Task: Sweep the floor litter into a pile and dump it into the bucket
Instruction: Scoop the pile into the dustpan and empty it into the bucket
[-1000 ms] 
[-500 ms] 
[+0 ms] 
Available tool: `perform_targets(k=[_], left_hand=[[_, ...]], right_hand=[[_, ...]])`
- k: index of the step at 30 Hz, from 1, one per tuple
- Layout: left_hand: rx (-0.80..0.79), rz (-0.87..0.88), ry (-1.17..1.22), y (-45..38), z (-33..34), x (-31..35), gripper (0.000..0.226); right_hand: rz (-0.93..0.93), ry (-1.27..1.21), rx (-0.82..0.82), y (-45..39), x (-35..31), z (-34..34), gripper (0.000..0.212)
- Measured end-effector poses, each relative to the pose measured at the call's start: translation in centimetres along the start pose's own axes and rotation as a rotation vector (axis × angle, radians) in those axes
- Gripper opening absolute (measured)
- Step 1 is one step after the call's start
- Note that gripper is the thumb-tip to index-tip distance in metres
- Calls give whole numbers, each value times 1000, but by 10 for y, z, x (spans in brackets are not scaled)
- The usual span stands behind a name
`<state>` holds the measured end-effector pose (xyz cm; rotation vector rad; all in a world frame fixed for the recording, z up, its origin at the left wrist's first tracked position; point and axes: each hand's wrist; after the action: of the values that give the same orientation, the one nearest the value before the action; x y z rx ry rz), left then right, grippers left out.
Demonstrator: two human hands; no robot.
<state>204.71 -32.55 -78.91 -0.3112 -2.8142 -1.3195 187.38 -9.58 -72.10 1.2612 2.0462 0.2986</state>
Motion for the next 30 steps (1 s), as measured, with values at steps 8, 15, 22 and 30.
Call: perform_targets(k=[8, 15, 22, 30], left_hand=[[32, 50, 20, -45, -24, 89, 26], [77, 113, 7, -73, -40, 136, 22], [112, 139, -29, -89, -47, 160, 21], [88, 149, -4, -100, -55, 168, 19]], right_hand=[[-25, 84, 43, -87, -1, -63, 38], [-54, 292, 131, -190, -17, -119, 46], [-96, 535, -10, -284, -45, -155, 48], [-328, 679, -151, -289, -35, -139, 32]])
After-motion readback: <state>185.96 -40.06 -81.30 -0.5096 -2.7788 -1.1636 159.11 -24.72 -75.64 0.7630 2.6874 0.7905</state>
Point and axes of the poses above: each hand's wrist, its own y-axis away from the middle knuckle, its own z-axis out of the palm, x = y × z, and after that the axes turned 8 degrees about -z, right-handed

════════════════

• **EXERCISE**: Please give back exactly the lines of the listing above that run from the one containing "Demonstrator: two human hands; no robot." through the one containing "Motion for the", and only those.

• **RESULT**:
Demonstrator: two human hands; no robot.
<state>204.71 -32.55 -78.91 -0.3112 -2.8142 -1.3195 187.38 -9.58 -72.10 1.2612 2.0462 0.2986</state>
Motion for the next 30 steps (1 s), as measured, with values at steps 8, 15, 22 and 30.

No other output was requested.